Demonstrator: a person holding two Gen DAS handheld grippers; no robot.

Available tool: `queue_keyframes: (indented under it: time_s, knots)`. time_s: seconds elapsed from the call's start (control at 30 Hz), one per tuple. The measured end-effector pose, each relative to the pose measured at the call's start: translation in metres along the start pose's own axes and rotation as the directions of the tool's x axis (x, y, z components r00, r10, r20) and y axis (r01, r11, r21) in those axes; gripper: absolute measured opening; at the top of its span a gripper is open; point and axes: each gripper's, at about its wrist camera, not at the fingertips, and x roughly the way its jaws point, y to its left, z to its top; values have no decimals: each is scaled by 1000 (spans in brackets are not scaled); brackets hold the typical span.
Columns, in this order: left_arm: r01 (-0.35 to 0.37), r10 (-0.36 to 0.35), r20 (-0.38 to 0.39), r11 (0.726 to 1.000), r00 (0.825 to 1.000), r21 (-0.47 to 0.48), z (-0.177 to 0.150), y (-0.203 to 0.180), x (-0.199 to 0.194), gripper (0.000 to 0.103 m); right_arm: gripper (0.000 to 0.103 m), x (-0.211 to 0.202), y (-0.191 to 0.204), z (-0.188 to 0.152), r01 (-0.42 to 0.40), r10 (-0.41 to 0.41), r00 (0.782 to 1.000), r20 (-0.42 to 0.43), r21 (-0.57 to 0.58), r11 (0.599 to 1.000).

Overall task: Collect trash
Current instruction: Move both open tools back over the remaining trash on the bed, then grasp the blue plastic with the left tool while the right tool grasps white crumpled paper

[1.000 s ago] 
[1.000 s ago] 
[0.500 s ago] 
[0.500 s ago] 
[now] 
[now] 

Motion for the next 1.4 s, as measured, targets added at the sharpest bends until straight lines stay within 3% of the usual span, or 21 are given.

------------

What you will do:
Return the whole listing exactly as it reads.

Result below:
Demonstrator: a person holding two Gen DAS handheld grippers; no robot.

Available tool: `queue_keyframes: (indented under it: time_s, knots)`. time_s: seconds elapsed from the call's start (control at 30 Hz), one per tuple. The measured end-effector pose, each relative to the pose measured at the call's start: translation in metres along the start pose's own axes and rotation as the directions of the tool's x axis (x, y, z components r00, r10, r20) and y axis (r01, r11, r21) in those axes; gripper: absolute measured opening; at the top of its span a gripper is open; point and axes: each gripper's, at about its wrist camera, not at the fingertips, and x roughly the way its jaws point, y to its left, z to its top; values have no decimals: each is scaled by 1000 (spans in brackets are not scaled); brackets hold the typical span.
Columns, in this order: left_arm: r01 (-0.35 to 0.37), r10 (-0.36 to 0.35), r20 (-0.38 to 0.39), r11 (0.726 to 1.000), r00 (0.825 to 1.000), r21 (-0.47 to 0.48), z (-0.177 to 0.150), y (-0.203 to 0.180), x (-0.199 to 0.194), gripper (0.000 to 0.103 m); right_arm: gripper (0.000 to 0.103 m), x (-0.211 to 0.202), y (-0.191 to 0.204), z (-0.188 to 0.152), r01 (-0.42 to 0.40), r10 (-0.41 to 0.41), r00 (0.782 to 1.000), r20 (-0.42 to 0.43), r21 (-0.57 to 0.58), r11 (0.599 to 1.000).

Overall task: Collect trash
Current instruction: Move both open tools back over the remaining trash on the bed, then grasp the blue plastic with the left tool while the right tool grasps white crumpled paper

[1.000 s ago] 
[1.000 s ago] 
[0.500 s ago] 
[0.500 s ago] 
[now] 
[now] 

Motion for the next 1.4 s, as measured, targets added at the sharpest bends until straight lines stay within 3% of the usual span, or 21 are given.

No further output is expected.